(Beginning of SOURCE DATA)

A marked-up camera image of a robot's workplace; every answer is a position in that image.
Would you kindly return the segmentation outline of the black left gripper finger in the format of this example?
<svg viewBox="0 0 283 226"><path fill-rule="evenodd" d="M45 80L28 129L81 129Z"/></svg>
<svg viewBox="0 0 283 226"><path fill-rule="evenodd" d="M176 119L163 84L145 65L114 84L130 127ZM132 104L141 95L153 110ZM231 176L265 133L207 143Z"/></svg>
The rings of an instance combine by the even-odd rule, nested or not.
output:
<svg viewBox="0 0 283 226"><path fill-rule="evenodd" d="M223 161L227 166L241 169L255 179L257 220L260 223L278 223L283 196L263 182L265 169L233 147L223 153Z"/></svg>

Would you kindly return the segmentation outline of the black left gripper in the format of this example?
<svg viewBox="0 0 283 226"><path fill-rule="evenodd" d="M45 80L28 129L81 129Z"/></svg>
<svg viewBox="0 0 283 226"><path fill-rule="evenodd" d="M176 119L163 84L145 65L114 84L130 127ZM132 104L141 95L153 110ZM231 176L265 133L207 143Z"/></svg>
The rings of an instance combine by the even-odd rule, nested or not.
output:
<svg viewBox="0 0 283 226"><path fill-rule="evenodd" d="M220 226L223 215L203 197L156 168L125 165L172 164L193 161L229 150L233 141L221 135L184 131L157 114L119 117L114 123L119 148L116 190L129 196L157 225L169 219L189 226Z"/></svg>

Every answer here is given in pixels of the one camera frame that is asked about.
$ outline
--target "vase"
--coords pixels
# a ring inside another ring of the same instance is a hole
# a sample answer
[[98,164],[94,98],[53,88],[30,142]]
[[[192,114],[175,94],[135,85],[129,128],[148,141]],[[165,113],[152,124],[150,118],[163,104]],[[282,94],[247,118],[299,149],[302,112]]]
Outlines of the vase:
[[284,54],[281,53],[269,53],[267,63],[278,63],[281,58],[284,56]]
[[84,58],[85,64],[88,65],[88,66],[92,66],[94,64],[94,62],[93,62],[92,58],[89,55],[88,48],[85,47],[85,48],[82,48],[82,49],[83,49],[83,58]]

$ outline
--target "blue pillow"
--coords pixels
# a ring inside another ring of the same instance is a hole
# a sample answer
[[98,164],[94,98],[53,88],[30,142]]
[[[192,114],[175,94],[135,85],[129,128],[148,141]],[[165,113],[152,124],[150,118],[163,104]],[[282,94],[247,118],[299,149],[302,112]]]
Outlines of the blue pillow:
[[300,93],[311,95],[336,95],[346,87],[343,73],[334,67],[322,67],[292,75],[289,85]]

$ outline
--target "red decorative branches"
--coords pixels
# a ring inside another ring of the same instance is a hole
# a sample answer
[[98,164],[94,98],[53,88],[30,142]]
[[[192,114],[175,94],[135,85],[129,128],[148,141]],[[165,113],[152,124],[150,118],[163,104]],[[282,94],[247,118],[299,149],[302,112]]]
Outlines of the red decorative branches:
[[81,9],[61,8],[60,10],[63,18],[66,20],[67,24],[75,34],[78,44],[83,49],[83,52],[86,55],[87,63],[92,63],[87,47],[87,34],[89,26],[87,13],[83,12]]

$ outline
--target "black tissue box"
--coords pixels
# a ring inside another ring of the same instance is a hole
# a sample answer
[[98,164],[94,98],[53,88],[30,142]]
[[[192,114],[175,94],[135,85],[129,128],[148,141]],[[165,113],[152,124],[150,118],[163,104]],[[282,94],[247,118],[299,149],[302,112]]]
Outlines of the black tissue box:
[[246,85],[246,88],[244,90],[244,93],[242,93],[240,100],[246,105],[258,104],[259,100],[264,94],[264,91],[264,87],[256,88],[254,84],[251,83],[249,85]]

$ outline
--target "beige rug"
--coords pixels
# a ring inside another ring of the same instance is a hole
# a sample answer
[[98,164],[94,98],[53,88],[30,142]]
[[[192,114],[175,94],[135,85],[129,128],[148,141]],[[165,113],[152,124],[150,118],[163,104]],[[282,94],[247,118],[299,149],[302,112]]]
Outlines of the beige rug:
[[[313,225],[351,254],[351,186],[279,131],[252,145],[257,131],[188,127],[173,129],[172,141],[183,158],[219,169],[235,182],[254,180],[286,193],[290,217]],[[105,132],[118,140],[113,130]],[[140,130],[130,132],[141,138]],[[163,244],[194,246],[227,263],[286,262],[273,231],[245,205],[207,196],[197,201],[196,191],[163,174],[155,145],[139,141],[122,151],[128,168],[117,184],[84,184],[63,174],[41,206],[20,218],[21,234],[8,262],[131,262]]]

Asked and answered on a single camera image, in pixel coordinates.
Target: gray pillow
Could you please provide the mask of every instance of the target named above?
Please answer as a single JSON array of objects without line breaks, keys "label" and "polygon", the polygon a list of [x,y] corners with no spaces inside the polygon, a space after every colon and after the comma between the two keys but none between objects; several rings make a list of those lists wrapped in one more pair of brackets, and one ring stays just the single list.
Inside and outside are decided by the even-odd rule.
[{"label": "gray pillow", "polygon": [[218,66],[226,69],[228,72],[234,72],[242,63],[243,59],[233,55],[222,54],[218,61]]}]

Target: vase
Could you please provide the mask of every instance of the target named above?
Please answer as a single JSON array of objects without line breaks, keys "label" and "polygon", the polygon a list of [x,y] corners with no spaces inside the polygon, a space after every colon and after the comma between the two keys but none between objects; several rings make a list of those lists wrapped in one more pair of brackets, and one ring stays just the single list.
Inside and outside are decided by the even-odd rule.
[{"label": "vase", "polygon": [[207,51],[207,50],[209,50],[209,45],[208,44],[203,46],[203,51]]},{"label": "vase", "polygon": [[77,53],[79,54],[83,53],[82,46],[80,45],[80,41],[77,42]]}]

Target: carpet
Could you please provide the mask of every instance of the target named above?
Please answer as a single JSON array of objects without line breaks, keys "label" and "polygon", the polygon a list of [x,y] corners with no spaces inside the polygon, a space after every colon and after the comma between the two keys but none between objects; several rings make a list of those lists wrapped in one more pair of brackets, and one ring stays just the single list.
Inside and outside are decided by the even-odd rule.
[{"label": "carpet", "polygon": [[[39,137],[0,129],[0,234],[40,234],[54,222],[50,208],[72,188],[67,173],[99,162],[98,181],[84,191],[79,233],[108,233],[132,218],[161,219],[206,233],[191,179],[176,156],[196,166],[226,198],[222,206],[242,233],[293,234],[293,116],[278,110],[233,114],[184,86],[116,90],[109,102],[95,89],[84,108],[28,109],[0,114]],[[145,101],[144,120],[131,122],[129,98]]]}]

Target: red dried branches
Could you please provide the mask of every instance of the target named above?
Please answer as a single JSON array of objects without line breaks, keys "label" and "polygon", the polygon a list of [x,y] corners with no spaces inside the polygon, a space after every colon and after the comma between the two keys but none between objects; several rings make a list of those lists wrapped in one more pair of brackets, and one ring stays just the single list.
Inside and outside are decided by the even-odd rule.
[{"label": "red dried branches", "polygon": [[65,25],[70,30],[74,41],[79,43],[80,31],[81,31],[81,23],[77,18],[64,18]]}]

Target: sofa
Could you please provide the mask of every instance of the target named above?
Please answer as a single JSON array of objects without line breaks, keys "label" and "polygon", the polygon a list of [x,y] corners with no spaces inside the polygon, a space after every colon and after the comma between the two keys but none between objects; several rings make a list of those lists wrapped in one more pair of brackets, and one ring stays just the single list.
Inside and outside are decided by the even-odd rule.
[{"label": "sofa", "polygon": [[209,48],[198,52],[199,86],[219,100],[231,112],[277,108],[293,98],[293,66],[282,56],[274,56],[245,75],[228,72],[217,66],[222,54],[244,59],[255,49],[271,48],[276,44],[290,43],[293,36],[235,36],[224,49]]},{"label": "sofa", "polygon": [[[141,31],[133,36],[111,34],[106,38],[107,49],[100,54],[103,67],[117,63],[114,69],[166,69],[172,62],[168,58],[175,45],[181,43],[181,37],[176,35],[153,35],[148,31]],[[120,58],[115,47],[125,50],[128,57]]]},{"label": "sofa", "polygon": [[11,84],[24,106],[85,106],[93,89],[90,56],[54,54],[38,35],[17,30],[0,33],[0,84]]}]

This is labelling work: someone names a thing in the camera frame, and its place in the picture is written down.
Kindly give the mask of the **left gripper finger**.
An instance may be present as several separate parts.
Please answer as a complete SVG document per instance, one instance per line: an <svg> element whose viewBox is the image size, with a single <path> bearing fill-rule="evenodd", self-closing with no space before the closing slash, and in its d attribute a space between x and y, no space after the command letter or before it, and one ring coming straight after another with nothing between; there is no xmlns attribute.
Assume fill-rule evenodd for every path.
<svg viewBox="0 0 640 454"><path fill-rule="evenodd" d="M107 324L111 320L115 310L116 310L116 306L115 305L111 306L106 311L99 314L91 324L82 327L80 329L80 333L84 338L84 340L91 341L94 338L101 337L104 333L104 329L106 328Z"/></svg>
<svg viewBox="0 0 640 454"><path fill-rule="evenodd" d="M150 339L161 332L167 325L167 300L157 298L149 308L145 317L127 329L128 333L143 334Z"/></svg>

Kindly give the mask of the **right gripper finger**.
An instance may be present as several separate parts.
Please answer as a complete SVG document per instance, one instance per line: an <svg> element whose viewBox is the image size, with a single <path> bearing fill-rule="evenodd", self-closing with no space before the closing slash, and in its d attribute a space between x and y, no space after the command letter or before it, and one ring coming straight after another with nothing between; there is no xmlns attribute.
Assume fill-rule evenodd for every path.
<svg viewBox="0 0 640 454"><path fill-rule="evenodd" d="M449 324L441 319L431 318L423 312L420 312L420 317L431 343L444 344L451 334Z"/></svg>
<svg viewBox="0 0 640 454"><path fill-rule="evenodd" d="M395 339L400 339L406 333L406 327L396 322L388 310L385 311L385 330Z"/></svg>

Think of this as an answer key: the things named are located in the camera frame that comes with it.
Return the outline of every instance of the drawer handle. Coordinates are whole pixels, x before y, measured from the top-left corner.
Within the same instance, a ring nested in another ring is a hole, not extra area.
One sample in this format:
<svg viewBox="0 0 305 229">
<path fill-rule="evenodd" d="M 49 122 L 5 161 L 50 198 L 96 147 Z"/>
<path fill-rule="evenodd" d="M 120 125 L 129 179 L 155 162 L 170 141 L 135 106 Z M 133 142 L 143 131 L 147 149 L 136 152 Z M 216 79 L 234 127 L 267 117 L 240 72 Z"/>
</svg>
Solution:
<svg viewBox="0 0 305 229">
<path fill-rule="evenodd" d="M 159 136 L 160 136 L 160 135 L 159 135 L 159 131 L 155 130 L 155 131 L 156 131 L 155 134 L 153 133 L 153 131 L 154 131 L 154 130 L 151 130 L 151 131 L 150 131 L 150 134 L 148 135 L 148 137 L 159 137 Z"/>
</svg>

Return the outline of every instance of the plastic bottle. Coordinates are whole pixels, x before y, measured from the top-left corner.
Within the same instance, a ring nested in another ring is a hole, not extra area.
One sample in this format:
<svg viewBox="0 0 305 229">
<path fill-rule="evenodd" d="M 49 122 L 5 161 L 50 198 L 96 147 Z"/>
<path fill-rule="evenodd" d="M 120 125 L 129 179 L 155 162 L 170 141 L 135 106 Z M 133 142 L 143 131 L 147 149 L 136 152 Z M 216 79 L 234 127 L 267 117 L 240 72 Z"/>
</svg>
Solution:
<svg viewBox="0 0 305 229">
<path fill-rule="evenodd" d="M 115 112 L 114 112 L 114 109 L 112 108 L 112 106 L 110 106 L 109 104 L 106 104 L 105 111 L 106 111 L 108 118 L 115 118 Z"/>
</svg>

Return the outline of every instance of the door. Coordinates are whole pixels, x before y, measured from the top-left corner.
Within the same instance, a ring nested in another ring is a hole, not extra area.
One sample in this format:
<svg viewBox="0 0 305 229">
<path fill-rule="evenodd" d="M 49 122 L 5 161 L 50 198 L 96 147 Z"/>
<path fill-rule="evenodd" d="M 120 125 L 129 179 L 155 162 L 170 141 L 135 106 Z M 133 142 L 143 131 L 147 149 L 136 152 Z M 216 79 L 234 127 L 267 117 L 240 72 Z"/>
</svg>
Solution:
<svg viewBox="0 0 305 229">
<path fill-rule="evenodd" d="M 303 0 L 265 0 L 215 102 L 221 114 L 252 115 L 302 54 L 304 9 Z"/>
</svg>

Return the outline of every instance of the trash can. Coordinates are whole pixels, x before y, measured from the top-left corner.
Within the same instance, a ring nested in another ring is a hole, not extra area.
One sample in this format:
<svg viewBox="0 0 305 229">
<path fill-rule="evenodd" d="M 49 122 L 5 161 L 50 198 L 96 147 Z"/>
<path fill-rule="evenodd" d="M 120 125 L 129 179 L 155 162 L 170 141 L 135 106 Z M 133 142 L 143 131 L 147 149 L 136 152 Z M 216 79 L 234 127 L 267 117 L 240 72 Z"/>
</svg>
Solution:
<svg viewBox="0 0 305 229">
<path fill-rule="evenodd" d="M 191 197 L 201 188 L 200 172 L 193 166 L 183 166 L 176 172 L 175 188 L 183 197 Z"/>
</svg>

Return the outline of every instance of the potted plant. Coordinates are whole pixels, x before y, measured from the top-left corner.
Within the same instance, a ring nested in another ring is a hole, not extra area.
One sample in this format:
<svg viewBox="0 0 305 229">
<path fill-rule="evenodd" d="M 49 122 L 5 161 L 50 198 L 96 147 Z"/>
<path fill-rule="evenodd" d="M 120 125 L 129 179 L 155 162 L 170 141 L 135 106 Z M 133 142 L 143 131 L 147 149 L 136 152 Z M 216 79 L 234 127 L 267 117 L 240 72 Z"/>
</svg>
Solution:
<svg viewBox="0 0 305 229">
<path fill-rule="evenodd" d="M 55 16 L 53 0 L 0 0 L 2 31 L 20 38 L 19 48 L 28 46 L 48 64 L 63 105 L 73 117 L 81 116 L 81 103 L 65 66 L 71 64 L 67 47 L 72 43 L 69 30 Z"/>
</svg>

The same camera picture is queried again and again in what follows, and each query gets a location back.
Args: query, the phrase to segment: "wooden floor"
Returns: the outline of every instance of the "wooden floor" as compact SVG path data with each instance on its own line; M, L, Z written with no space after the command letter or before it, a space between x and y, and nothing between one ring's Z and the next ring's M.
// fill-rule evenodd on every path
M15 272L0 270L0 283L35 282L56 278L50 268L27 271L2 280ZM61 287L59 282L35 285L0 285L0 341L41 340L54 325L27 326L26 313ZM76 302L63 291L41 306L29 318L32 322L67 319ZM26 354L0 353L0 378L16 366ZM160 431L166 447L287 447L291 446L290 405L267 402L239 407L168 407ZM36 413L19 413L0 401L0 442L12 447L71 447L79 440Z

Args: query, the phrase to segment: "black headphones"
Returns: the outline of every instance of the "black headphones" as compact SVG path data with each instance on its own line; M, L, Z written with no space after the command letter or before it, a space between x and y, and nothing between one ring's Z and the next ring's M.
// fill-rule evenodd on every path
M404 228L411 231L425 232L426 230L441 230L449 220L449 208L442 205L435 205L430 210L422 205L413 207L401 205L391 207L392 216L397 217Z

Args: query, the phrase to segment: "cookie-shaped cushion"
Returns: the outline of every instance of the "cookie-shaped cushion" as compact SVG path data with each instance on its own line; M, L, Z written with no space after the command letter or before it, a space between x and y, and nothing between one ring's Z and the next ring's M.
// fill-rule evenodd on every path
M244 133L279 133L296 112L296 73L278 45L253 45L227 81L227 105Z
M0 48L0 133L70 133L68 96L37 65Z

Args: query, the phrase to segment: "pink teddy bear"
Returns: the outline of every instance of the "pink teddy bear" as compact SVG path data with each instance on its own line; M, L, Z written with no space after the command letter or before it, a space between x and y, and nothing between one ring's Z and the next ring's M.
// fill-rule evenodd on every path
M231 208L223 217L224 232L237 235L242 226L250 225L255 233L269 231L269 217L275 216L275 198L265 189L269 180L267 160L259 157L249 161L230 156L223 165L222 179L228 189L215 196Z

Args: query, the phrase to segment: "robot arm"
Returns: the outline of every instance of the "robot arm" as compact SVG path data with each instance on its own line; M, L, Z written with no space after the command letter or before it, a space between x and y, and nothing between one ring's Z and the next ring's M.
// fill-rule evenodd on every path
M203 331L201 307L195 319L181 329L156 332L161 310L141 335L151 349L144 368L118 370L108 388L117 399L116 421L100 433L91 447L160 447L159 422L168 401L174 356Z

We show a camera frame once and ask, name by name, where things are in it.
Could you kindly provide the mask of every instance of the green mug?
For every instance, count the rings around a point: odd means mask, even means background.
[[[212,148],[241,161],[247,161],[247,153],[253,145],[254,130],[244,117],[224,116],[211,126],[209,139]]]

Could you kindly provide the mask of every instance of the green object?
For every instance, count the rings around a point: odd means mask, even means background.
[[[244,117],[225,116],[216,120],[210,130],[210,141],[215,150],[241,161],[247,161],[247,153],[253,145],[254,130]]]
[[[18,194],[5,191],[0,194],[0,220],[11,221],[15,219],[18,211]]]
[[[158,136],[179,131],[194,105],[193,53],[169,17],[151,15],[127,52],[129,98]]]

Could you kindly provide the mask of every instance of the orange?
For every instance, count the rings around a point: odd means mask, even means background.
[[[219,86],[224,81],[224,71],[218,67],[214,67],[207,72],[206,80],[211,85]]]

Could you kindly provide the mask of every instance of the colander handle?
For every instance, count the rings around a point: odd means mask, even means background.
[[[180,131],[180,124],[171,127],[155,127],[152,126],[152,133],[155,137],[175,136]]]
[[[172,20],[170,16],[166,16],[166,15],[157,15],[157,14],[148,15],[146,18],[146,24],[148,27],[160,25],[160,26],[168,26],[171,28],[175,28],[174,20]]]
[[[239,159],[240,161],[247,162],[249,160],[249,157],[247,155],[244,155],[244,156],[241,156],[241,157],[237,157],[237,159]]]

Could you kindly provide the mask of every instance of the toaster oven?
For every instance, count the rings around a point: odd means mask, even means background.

(End of SOURCE DATA)

PROBLEM TO WORK ON: Give back, word for word, only the lines above from the line holding "This is labelling" to the line holding "Think of this", both included.

SOLUTION TO THIS TASK:
This is labelling work: someone names a thing in the camera frame, and its place in the picture is written down.
Kindly give the mask of the **left gripper finger**.
An instance may be present as several separate parts.
Please answer as a complete SVG document per instance, one instance per line: an <svg> element whose viewBox is the image size, with a single <path> bearing fill-rule="evenodd", self-closing with no space before the closing slash, and in its d attribute a space between x and y, no space after the command letter or before it, and one ring coming straight after another with nothing between; there is no xmlns attribute.
Assume fill-rule evenodd for every path.
<svg viewBox="0 0 640 454"><path fill-rule="evenodd" d="M107 324L111 320L115 310L116 310L116 306L115 305L111 306L106 311L99 314L91 324L82 327L80 329L80 333L84 338L84 340L91 341L94 338L101 337L104 333L104 329L106 328Z"/></svg>
<svg viewBox="0 0 640 454"><path fill-rule="evenodd" d="M150 339L161 332L167 325L167 300L157 298L149 308L145 317L127 329L128 333L143 334Z"/></svg>

Kindly give the mask of the **right gripper finger**.
An instance may be present as several separate parts.
Please answer as a complete SVG document per instance, one instance per line: an <svg> element whose viewBox is the image size, with a single <path> bearing fill-rule="evenodd", self-closing with no space before the closing slash, and in its d attribute a space between x and y, no space after the command letter or before it, and one ring coming straight after another with nothing between; there is no xmlns attribute.
Assume fill-rule evenodd for every path.
<svg viewBox="0 0 640 454"><path fill-rule="evenodd" d="M449 324L441 319L431 318L423 312L420 312L420 317L431 343L444 344L451 334Z"/></svg>
<svg viewBox="0 0 640 454"><path fill-rule="evenodd" d="M395 339L400 339L406 333L406 327L396 322L388 310L385 311L385 330Z"/></svg>

Think of this as an answer key: the things named are located in the camera frame that comes with it.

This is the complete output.